■ Exercise instructions
From the entries below, transcribe exactly the lines between the line holding "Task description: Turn" and the line holding "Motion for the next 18", inclusive; skip all other lines.

■ Exercise data
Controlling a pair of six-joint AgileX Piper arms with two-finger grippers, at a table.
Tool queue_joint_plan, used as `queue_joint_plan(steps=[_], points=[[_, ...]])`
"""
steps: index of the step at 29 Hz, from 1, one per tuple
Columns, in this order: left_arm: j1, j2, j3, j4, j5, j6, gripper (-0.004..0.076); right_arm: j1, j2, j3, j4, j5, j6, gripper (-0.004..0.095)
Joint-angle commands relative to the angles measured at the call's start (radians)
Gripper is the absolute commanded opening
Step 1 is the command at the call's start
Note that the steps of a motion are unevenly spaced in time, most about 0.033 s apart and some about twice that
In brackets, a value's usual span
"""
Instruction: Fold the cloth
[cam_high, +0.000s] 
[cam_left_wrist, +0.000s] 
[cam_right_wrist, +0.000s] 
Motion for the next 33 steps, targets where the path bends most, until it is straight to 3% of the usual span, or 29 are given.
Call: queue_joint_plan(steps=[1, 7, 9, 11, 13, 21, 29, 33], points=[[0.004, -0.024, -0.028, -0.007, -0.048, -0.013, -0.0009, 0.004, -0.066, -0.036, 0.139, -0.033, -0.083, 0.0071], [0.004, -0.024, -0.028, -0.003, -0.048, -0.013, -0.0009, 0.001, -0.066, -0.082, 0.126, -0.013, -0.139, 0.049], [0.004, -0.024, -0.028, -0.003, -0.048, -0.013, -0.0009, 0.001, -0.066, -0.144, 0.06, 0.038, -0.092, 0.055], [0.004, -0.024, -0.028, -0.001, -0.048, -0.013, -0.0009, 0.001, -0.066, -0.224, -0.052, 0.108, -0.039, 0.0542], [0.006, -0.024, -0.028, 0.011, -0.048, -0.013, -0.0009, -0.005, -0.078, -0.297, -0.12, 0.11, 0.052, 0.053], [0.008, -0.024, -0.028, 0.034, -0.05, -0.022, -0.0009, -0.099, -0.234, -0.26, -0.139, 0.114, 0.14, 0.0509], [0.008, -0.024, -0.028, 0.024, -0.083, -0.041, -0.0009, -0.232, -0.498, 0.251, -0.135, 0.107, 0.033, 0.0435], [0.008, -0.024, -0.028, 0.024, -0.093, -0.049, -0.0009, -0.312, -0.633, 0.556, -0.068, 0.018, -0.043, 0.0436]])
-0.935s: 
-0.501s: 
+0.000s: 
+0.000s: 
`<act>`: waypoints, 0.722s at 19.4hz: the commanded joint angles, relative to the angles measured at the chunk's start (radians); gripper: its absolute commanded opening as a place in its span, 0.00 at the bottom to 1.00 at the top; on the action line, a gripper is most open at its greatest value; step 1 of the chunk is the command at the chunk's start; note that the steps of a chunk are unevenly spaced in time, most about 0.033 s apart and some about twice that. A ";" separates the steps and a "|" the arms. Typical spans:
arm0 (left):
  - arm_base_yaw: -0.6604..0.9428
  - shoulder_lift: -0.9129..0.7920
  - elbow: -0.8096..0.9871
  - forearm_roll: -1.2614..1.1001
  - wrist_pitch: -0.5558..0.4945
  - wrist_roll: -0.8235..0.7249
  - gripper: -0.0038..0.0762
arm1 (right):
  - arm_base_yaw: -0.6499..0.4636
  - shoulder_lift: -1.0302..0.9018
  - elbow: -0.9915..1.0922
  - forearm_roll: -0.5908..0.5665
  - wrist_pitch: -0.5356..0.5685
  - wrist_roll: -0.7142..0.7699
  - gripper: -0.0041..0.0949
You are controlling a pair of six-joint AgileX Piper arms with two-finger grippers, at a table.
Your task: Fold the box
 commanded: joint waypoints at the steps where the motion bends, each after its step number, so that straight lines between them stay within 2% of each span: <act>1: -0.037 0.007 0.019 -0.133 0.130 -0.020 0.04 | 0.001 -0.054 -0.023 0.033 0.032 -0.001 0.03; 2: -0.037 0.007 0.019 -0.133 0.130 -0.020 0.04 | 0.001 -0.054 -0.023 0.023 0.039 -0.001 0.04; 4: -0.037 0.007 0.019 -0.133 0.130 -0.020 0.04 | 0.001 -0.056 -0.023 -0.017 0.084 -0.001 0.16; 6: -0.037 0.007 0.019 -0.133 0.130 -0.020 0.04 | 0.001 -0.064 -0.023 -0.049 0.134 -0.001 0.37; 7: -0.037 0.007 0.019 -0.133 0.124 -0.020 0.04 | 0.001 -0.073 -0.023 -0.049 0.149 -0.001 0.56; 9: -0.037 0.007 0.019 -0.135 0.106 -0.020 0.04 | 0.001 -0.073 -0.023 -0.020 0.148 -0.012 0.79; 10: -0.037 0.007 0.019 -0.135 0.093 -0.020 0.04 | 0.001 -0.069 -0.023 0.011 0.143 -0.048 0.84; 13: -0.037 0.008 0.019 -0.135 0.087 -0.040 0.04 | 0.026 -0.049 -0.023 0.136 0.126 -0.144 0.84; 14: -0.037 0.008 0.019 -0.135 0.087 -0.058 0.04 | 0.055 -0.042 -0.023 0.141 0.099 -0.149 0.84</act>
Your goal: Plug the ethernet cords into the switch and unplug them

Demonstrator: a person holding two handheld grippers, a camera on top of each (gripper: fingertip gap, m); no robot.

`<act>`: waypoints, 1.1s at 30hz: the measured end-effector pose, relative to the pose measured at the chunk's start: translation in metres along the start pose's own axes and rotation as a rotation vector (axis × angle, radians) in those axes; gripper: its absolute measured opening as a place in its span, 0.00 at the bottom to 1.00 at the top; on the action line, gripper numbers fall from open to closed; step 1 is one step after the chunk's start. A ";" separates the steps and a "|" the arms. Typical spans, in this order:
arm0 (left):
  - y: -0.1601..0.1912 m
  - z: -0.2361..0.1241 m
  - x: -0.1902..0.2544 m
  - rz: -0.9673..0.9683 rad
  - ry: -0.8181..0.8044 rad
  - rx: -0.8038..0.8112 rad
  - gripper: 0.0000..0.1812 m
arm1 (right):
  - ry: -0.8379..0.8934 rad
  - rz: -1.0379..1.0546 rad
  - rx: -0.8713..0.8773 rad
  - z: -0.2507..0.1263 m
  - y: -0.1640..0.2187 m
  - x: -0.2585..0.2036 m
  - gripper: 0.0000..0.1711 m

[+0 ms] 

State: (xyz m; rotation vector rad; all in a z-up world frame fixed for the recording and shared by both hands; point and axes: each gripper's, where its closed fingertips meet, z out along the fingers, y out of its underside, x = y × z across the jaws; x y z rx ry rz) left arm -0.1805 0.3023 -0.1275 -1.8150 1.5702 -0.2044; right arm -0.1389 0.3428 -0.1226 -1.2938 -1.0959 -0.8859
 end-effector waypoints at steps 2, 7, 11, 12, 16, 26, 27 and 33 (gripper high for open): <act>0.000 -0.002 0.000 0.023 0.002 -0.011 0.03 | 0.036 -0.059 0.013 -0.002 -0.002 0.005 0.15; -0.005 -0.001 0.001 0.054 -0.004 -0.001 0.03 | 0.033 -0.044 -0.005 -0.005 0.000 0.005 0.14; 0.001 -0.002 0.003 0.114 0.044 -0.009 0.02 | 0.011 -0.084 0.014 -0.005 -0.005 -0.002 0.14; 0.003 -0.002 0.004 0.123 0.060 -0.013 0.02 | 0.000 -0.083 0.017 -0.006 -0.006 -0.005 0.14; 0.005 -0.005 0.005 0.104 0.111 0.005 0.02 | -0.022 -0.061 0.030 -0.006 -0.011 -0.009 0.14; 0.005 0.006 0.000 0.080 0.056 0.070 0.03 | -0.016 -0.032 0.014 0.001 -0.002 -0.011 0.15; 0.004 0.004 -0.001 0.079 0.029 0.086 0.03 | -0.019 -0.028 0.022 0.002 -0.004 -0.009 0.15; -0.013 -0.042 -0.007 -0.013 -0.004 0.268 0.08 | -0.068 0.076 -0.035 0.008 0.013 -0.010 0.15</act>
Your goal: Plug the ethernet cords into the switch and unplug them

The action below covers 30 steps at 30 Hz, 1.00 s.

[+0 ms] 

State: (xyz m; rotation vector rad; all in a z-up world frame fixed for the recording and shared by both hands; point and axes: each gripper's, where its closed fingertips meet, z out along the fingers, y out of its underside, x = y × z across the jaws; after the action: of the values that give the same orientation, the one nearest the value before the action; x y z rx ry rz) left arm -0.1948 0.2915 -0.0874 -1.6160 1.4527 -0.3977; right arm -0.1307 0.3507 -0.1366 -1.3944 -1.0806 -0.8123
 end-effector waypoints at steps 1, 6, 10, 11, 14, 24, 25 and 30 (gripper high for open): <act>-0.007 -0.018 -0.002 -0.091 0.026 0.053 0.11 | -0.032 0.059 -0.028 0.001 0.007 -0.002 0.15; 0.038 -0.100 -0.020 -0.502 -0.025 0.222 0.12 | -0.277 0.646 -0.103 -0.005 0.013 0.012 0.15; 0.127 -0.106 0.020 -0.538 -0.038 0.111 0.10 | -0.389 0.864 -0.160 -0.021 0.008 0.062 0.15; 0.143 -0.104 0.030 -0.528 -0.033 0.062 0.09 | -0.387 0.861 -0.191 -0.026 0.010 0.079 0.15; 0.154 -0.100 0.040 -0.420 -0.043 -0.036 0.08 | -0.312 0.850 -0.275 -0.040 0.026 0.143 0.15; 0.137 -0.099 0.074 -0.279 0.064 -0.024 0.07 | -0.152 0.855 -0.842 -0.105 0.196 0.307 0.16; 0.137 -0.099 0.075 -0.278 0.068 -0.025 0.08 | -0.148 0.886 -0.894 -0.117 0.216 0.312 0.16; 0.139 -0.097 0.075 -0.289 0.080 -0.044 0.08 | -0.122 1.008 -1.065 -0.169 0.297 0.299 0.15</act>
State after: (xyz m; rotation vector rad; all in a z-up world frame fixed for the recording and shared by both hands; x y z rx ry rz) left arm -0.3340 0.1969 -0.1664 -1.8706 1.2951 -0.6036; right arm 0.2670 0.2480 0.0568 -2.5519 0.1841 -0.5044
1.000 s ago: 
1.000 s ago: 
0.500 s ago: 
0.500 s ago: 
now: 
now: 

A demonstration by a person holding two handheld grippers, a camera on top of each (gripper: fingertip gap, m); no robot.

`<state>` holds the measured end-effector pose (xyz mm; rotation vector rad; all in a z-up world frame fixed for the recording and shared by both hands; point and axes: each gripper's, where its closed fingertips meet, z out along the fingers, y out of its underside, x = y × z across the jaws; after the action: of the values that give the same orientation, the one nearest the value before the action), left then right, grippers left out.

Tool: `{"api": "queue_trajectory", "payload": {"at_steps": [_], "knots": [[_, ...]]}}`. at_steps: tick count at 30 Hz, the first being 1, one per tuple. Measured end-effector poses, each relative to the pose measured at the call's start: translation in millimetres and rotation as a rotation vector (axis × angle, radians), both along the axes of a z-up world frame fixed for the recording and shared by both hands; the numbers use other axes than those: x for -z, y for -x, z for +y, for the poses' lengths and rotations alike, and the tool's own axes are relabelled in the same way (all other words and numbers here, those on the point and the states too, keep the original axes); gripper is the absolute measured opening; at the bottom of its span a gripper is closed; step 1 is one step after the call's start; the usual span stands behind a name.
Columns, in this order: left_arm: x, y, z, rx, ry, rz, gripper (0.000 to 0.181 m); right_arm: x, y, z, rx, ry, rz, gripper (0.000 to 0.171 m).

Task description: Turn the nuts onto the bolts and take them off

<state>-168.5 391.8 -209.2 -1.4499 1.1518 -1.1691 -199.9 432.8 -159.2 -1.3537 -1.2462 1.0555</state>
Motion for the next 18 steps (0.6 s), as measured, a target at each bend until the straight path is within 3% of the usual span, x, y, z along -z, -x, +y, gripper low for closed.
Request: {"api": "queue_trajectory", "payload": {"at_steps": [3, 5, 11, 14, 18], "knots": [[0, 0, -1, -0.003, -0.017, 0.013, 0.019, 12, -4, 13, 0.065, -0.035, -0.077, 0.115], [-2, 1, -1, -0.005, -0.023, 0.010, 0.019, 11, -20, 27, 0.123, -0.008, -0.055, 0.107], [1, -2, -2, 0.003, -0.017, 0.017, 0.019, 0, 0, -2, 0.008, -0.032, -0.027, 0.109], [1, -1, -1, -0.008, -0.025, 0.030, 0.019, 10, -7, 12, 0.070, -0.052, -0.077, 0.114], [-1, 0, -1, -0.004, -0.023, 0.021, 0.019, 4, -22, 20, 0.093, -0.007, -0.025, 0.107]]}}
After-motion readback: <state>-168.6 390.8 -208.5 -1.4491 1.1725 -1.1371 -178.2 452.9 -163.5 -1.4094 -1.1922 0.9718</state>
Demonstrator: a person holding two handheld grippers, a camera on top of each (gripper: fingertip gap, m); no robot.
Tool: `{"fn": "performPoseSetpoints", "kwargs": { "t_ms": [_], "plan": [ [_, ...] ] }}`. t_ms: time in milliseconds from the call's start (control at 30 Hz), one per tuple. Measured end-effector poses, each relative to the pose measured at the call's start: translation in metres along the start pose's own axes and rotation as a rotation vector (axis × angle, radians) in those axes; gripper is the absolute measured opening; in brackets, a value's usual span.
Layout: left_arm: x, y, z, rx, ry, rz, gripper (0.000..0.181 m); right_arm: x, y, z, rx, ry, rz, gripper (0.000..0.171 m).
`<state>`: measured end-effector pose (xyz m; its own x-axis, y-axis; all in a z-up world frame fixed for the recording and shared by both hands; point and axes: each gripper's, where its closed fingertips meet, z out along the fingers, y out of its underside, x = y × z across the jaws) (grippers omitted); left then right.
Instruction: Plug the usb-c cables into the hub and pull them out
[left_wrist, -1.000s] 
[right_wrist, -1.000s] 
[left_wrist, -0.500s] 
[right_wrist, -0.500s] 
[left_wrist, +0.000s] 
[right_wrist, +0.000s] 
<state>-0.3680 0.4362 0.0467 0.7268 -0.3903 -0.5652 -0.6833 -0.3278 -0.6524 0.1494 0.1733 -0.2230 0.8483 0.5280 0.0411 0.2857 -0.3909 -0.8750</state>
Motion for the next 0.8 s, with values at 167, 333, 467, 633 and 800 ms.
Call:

■ Answer section
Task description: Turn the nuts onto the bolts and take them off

<state>-168.5 391.8 -209.2 -1.4499 1.1518 -1.1691 -199.9 432.8 -159.2 -1.3537 -1.2462 1.0555</state>
Motion for the next 18 steps (0.6 s), as measured, a target at each bend until the straight path is within 3% of the usual span, x, y, z along -z, -x, +y, gripper low for closed.

That was the complete answer.